O sétimo episódio de Super Policial do Espaço Gavan Infinity, Black Gavan, lançado em 29 de março de 2026, finalmente entrega o que a série vinha devendo desde o começo: um capítulo totalmente focado em Reiji Doki e sua origem como Gavan. É aqui que Gavan Infinity começa a mostrar as garras de verdade, revelando não só como Reiji Doki herdou o “manto” de Policial do Espaço, mas também o sistema por trás disso, um mentor que passou o título para ele após uma traição interna que corrompeu outro Gavan.

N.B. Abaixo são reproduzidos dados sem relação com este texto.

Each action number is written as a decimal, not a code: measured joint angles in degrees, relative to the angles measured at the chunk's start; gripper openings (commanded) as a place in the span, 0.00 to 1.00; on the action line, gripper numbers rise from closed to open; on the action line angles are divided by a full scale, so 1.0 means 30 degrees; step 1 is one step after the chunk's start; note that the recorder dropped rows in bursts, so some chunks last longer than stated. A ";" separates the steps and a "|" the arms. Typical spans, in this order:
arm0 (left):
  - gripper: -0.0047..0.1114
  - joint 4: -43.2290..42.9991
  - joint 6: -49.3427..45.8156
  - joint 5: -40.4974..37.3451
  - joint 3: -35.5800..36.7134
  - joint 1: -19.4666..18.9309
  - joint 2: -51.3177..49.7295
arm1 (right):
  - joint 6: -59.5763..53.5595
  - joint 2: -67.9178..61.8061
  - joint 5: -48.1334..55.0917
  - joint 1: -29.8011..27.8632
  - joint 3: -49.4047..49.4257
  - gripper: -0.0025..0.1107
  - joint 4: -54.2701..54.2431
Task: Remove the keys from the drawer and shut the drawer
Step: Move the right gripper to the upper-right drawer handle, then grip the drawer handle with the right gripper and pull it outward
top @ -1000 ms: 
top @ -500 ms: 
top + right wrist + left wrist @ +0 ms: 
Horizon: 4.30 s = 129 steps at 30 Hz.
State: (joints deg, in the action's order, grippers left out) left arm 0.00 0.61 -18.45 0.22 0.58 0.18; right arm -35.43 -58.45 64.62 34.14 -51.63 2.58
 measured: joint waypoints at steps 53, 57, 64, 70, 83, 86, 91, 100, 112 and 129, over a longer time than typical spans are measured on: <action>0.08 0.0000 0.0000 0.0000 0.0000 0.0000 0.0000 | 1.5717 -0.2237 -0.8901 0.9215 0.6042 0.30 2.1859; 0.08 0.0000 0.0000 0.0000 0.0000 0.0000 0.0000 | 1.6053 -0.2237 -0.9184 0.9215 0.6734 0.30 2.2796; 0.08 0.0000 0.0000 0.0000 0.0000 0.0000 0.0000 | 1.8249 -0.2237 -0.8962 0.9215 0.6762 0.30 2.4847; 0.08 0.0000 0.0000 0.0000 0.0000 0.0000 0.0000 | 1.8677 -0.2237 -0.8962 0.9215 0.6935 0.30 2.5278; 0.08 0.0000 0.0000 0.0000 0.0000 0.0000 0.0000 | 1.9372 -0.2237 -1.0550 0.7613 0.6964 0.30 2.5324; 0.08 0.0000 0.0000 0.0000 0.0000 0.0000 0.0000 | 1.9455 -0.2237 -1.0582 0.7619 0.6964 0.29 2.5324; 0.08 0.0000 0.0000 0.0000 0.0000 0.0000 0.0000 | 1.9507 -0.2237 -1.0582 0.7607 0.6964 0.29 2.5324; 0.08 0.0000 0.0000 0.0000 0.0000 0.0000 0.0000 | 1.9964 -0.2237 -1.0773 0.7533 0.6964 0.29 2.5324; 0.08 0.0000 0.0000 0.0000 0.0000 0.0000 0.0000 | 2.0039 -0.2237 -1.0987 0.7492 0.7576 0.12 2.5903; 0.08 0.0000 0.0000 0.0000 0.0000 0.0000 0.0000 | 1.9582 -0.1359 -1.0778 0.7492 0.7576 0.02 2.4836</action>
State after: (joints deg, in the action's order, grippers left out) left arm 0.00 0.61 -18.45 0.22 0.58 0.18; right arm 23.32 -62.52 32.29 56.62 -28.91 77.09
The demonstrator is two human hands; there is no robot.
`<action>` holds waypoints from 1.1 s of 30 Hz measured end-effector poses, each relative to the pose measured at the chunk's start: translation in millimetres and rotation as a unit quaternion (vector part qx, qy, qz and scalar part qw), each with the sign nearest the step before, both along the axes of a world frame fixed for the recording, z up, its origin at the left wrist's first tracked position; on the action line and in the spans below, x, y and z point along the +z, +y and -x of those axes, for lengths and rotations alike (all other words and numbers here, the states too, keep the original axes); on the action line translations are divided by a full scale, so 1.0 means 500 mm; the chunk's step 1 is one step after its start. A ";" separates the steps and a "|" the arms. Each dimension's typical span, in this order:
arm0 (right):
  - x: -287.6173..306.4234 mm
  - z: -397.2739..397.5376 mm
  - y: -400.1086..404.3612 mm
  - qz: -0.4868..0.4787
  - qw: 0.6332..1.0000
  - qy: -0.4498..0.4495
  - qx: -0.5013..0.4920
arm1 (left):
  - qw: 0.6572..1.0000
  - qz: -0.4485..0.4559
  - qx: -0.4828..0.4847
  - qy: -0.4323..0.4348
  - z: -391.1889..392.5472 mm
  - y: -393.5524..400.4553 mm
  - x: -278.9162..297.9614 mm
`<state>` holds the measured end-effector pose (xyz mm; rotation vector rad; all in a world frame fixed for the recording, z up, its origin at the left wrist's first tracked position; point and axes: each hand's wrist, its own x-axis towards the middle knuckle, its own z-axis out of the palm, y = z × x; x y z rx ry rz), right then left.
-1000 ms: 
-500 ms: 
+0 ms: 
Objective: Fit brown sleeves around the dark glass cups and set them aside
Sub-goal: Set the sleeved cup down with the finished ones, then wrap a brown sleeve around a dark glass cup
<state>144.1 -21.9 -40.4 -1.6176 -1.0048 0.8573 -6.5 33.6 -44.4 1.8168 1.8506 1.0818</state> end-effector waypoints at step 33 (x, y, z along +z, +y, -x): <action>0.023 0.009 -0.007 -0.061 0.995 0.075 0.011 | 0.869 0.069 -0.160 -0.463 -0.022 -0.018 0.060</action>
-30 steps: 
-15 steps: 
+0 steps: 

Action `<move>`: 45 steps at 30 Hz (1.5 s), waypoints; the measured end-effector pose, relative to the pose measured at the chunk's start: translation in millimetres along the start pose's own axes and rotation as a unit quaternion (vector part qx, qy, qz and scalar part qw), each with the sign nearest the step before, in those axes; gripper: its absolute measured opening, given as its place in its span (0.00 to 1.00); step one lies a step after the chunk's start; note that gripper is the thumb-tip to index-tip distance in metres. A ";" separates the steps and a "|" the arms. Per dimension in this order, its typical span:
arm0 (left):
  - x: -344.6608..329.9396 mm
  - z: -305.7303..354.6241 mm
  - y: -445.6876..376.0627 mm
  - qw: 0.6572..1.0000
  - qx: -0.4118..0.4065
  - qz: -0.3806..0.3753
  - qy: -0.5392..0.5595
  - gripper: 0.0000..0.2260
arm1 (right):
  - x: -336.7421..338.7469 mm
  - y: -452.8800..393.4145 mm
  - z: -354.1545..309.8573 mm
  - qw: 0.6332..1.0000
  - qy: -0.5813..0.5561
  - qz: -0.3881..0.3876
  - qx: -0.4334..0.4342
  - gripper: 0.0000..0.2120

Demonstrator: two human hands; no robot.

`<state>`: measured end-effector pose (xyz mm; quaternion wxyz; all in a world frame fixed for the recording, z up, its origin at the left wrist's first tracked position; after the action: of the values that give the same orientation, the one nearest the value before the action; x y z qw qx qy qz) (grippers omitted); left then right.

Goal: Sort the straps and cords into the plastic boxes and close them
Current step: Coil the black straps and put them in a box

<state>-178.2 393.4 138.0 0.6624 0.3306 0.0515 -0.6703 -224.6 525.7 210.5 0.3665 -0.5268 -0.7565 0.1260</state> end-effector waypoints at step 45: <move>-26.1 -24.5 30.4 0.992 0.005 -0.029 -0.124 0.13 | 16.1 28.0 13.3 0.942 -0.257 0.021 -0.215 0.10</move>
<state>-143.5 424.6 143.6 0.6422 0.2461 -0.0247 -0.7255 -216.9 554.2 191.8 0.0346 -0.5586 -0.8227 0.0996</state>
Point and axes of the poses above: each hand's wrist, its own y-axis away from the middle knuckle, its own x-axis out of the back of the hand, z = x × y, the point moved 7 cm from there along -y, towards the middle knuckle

A ideia do “traidor no sistema” é um acerto clássico que sempre funciona, porque humaniza a instituição que deveria ser impecável e coloca em xeque a confiança nas estruturas de poder. A narrativa faz um ótimo trabalho ao equilibrar flashback e ação presente. A origem de Reiji Doki ganha peso com a figura do mentor (um Gavan anterior) e a explicação de por que ele é especial: só poucos conseguem viajar entre dimensões, o que justifica sua jornada solitária pelo multiverso.


Paralelamente, o episódio planta um nêmesis com motivações ainda desconhecidas, mas, do que parcialmente sabemos, interessante, criando um antagonista que não é só “mal por ser mal”, mas alguém com sentimentos contra o sistema que Reiji Doki representa.
O mistério da identidade do traidor mantém o suspense, e a forma como isso se conecta ao passado de Reiji Doki dá profundidade emocional a um personagem que, até então, funcionava mais como força motriz do que como figura vulnerável. Os aliados do universo central também ganham destaque. A explicação sobre limitações dimensionais reforça por que Reiji Doki é o escolhido, enquanto o time (Daisuke, AGI, até WaniPat em momentos cômicos) recebe desenvolvimento que os torna mais do que coadjuvantes.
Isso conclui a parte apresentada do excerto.